I can feel from what you write that the game is "helping you to feel as", but you are sensitive enough to perceive the fantasy as not real, that is a two way’s deception where you use and are being used as a filler for someone else’s void.
It was just about you feeling as, and the AP was all about him feeling as.
You are being used (and using) and no matter how much the mask is trying to pretend it’s real, the true you behind the filters know the truth and feel sad.
Because it’s still not feeling loved as your full self, no matter how much the mask gets love bombed, you can tell your deception and his deception and that leaves you miserable when the role play is off.
And the idea the role play keeps you busy in the performance so your attention is fully focused on that, and not on your inner voices telling you what you need when is quiet, can be intoxicating, because those whispers are painful to hear alone.
You created that and that’s how it get into the button room back then. And left you miserable, worse than before its creation.
No wonder you’re afraid it can happen again.
But here is the thing.
It’s your creation not your self. You made it, you gave it energy. The same way you made it you can kill it.

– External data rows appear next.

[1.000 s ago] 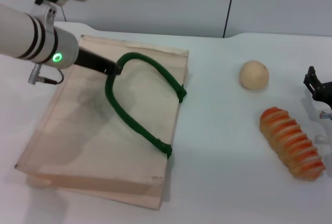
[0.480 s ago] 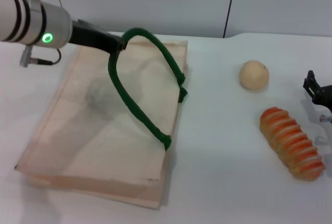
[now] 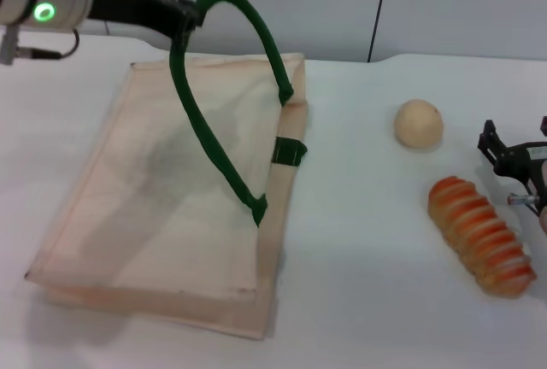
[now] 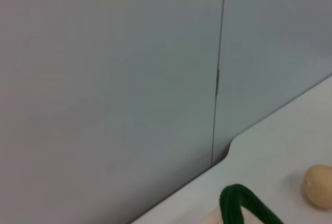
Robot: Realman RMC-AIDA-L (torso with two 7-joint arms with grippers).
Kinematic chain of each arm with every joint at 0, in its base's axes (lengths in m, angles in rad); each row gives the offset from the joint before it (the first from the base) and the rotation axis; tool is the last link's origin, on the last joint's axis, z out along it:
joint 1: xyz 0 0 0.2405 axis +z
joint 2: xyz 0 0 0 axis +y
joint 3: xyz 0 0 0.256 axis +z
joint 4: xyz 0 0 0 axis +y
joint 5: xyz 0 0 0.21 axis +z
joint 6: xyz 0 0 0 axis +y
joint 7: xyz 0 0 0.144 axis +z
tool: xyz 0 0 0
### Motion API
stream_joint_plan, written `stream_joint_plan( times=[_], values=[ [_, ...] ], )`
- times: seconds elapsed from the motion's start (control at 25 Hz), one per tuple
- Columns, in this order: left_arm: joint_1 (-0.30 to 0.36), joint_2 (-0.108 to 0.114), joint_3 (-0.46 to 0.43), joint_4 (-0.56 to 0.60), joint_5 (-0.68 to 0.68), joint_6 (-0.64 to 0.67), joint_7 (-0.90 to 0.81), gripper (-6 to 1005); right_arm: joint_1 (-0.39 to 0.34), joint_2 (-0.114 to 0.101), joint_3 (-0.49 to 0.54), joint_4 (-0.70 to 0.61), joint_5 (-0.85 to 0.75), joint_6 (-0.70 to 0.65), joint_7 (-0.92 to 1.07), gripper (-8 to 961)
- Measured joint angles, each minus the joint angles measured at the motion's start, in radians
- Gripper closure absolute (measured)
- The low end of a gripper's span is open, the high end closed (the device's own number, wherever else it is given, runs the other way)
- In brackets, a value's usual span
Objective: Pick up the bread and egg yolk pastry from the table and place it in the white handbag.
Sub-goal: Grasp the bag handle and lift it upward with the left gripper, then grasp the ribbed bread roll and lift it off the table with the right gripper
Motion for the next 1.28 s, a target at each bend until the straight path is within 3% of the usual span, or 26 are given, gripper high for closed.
stream_joint_plan(
  times=[0.6, 1.28],
  values=[
    [0.013, -0.001, -0.047, 0.198, 0.010, -0.105, -0.050, 876, -0.003, -0.003, 0.020, -0.030, 0.011, -0.002, -0.050, 90],
    [0.013, 0.000, -0.063, 0.216, 0.047, -0.140, -0.054, 879, -0.012, -0.016, 0.050, -0.175, 0.001, 0.129, -0.040, 89]
  ],
)
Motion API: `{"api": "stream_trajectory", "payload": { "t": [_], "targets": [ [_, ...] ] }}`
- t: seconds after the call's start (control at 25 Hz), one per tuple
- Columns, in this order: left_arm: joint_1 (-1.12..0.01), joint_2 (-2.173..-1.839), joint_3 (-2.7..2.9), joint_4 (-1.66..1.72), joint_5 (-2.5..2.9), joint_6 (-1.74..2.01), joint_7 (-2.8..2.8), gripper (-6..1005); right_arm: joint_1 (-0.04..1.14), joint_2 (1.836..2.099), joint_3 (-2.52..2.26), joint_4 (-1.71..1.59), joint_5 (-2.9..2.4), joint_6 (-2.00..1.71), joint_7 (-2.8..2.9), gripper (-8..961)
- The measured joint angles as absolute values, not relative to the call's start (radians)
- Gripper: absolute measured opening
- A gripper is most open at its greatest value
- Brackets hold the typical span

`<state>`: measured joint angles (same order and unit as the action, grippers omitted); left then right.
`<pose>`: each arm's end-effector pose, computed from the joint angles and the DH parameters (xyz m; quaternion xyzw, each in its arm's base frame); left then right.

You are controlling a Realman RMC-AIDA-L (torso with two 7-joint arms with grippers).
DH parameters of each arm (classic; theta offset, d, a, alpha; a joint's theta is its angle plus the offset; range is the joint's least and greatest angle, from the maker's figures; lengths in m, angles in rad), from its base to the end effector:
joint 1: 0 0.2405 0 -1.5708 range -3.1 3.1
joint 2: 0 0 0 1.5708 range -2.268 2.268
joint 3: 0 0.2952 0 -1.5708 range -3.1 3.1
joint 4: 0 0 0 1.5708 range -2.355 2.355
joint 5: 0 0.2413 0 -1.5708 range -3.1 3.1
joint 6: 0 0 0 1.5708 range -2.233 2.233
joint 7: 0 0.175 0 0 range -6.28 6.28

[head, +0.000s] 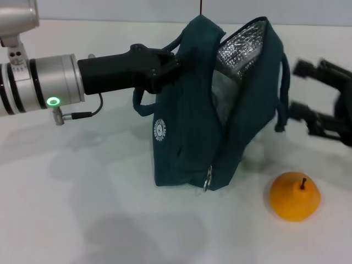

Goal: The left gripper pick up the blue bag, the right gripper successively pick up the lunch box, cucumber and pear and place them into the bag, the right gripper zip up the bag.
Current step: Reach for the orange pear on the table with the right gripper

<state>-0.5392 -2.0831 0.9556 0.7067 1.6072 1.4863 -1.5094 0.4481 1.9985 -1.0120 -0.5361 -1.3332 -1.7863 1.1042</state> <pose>-0.2295 0.4082 -0.0445 -0.9075 -0.2131 -0.3439 0.1125 0.2547 0.3507 -0.0074 -0.8820 0.0674 0.4517 0.1164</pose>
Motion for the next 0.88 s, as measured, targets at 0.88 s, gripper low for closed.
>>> {"api": "stream_trajectory", "payload": {
  "t": [0.88],
  "targets": [
    [-0.519, -2.085, 0.968, 0.707, 1.617, 1.488, -1.507, 39, 0.243, 2.002, -1.000, -0.429, -1.542, -1.711, 0.823, 656]
  ]
}}
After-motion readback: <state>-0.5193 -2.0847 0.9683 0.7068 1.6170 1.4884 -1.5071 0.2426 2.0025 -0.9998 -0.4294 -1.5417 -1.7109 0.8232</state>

Because you don’t need it, what you need to feel all that you crave is love, and you can have it if you understand that the lovable person is the one behind all the layers of the onion. The scared one, but also the only true one.
When you feel finally that she is worthy of love, all those layers decay and die, disappearing, because they are unnecessary.
You can give love to yourself and the world mirrors it.
Remember how you could spot another cheater or AP by instinct? Because you both mirrored each others. You both knew that the other person is willing to play in the dirt be used and disrespected and perform the role play because there is a mutual transactional validation extraction.
No respect or love, utility for selfish insecurity soothing that later you discover was just self sabotage.
Not the sabotage of the mask, she is perfectly fine, she can do that over and over if you allow her, that’s what she was created for, you created her this way.
The sabotage of you, forcing yourself to become the mask and feel what she feels, which you can’t because what she feels is an act, and you knowing it can always tell the difference.
You are in control, the creator of your armor, when you will learn to really love and respect your self, you will realize that armor is not needed.
Each person is a universe, they can fill your world when you love them. That is why we choose one, o e person is not little, is completely filling and fulfilling if there is love, in a way that just doesn’t leave space for another one. You choose which world, which universe you want to explore in your life.
You can be the best actor you like, but your mask can never equate your real complexity or being a fraction as lovable as you are, because you are a universe too, and even you haven’t yet fully explored yourself.
Every attempt to mimic that complexity is doomed to be just a pale, fake shadow.